FEDS: kill rare condors, but not thriving oryx
The US Fish and Wildlife service, another agency that seems ripe for pruning, has decided that it’s okay for greenies to kill rare Condors.
Rare meaning 226 left in the wild, many the product of an expensive government program to prevent extinction.
Federal wildlife officials took the unprecedented step Friday of telling private companies that they will not be prosecuted for inadvertently harassing or even killing endangered California condors.
In a decision swiftly condemned by conservationists and wildlife advocates, the U.S. Fish and Wildlife Service said operators of Terra-Gen Power’s wind farm in the Tehachapi Mountains will not be prosecuted if their turbines accidentally kill a condor during the expected 30-year life span of the project.
So windmills have a license to kill. Contrast that to US Fish and Wildlife’s decision regarding hunting not-so-endangered species in Texas.
A court case filed by one animal rights group may cause three endangered species to become extinct.
The three species of African antelope — the scimitar-horned oryx, the addax and the dama gazelle — are already nearly extinct in their native Africa. But they are thriving on the plains of Texas, mostly on ranches where hunters pay thousands of dollars for the privilege of hunting them.
For decades this practice has meant roughly 10 percent of the herd on any given ranch is culled annually, with the proceeds allowing the ranchers to continue to feed and breed these animals.
But animal rights activists generally oppose all hunting, including hunts on exotic game ranches. They have successfully sued to have it stopped, and now the ranchers are faced with a dilemma: How do they continue to support animals which they have no economic reason to keep, but are prohibited from killing?
Since 2005 an exemption to the Endangered Species Act has allowed ranchers to raise the three species, and hunters to stalk them, without a special permit. In all, Texas ranchers had about 1,800 of the animals in 2004. With the exemption in place, those numbers swelled to more than 17,000 by 2011.
CBS News aired a “60 Minutes” feature story about the controversy on Jan. 29. Priscilla Feral, president of the animal rights group Friends of Animals, told correspondent Lara Logan that she has waged a seven-year legal battle to get the exemption overturned.
Feral won. The U.S. Fish and Wildlife Service announced a new regulation, scheduled to go into effect on April 4.

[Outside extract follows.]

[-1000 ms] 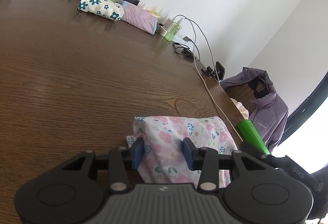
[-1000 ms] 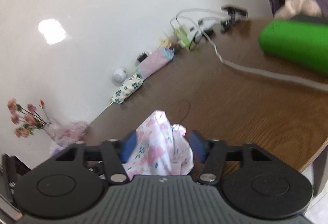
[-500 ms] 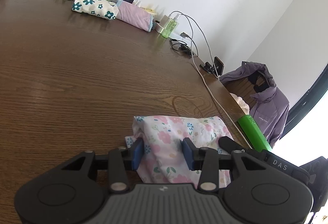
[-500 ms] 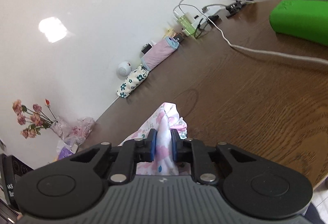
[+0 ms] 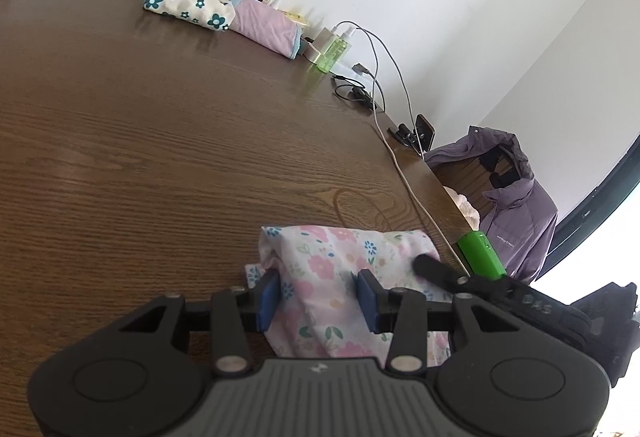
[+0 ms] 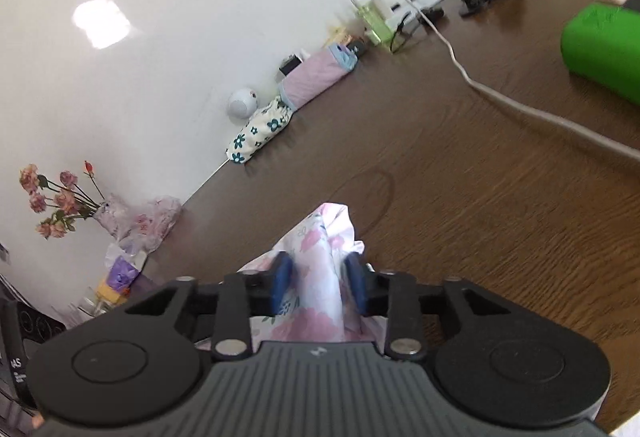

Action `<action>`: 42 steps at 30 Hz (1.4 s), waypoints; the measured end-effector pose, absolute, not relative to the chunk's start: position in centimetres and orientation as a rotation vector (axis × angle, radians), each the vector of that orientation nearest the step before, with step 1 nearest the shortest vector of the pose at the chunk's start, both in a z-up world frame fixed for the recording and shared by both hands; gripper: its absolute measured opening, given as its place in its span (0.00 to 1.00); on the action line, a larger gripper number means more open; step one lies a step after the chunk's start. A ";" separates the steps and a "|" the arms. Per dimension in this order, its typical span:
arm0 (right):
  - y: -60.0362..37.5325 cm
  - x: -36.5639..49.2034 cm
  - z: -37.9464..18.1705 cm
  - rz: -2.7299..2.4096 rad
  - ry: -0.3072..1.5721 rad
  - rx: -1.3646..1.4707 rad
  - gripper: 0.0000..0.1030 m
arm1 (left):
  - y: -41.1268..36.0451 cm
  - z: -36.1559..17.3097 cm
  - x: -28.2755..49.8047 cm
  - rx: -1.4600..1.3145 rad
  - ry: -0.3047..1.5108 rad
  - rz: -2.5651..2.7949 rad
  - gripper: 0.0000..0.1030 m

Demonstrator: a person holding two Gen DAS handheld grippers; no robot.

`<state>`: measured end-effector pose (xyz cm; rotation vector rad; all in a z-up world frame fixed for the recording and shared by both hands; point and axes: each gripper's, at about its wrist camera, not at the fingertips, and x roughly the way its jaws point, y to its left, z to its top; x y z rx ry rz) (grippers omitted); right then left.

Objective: Fold clothes
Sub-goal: 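Grasp the folded pink floral dress bundle with both grippers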

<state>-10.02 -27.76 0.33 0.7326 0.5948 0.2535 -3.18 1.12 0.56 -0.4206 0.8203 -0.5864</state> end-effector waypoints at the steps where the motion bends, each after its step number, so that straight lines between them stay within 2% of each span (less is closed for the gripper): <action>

On that date, the agency says, “the three antelope species will be treated the same as all other captive-bred endangered species in the United States.
Got that? The hunting ranches kept rare species alive without federal grants or intervention. Now a busybody uses the federal government to end hunting because it offends her sensibilities.
Hear this, Obama: “…voices that incessantly warn of government as nothing more than some separate, sinister entity that’s at the root of all our problems…”
Yes, we’re talking about you and yours.